Certes, au passage, on ne manquera pas de relever que l’économie circulaire ainsi prônée s’avère un bon moyen de répondre à la question cruciale de l’approvisionnement et à la flambée des prix, à l’heure où la transition énergétique se révèle très gourmande en minerais et autres terres rares… et au moment où bientôt 9 milliards d’humains aspirent à consommer davantage.
Alors ? Une économie circulaire comme promesse d’une déconnexion entre croissance et pressions sur la biosphère ? Pas si simple.
En premier lieu, explique Florian Fizaine, spécialiste des ressources minérales, « pour recycler massivement, il faudrait simplifier et uniformiser les technologies. Or ce n’est pas la direction prise par les industriels qui cherchent plutôt à imposer leurs propres standards ». Un seul exemple : la variété de chimie des batteries électriques pesant sur leur rentabilité.
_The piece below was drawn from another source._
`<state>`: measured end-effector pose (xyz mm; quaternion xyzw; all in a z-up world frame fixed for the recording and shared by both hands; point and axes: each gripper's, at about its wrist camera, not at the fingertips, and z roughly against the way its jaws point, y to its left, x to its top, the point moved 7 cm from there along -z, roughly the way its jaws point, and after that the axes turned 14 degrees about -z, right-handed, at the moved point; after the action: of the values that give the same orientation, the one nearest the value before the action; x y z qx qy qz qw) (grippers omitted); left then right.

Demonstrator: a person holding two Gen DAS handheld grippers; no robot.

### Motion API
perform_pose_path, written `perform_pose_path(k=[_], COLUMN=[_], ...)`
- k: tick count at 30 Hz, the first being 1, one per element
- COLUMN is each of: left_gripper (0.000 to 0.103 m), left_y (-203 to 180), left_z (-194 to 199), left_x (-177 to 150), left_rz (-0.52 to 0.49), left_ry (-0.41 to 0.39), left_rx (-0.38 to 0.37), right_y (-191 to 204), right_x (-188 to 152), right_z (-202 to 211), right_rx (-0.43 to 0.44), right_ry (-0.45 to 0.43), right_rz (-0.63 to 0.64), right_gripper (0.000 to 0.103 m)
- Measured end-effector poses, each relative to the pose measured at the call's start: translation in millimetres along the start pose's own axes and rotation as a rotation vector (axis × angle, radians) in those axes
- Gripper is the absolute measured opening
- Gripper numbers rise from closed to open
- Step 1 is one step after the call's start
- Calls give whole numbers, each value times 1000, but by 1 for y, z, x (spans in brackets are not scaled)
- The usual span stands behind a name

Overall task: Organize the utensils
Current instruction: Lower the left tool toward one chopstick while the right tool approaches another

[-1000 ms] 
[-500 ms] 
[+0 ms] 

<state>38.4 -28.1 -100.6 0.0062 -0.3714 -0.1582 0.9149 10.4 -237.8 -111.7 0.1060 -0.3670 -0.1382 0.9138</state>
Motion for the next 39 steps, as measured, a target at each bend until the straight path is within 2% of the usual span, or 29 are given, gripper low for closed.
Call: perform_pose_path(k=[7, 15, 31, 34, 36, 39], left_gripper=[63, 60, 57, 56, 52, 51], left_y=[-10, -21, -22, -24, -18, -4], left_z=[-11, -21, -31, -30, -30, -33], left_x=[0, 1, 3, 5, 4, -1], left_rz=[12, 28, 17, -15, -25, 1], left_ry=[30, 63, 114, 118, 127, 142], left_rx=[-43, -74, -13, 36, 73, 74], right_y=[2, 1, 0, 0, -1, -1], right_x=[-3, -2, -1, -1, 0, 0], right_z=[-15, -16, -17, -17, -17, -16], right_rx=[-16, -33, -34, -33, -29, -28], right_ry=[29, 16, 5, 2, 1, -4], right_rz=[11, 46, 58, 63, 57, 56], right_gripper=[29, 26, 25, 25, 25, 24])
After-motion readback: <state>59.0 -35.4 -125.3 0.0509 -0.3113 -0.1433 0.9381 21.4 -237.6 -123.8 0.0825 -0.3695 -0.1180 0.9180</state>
En outre, estime Patrice Christmann, « même si la technologie permettait de réutiliser 100% de la matière, tout en conservant ses qualités intrinsèques, le recyclage ne pourra jamais répondre entièrement à la hausse de la demande matérielle. C’est pourquoi, si l’on veut véritablement boucler la boucle, la circularité pousse à réfléchir bien au-delà du recyclage. C’est vers un changement de paradigme qu’il faut aller, avec une production et des modes de distribution plus locaux, mais aussi un changement des modes de consommation ». D’autant, relève Emmanuelle Ledoux, que « l’économie de seconde main par exemple renvoie à plein d’écueils consuméristes. Des sites comme Vinted ont renforcé les logiques de consommation en déclenchant les actes d’achat ». Dès lors, à suivre Matthieu Glachant, subventionner le recyclage ne peut que revenir à décourager la sobriété et la prévention.
S’agissant donc de limiter une forme d’effet rebond bien connu des économistes, Jean-Christophe Taret pose qu’une « façon très efficace de vraiment faire bouger les choses est de développer des règlementations contraignantes, comme c’est le cas dans le plastique où les obligations légales ont eu un impact positif sur les modèles économiques associés au recyclage ».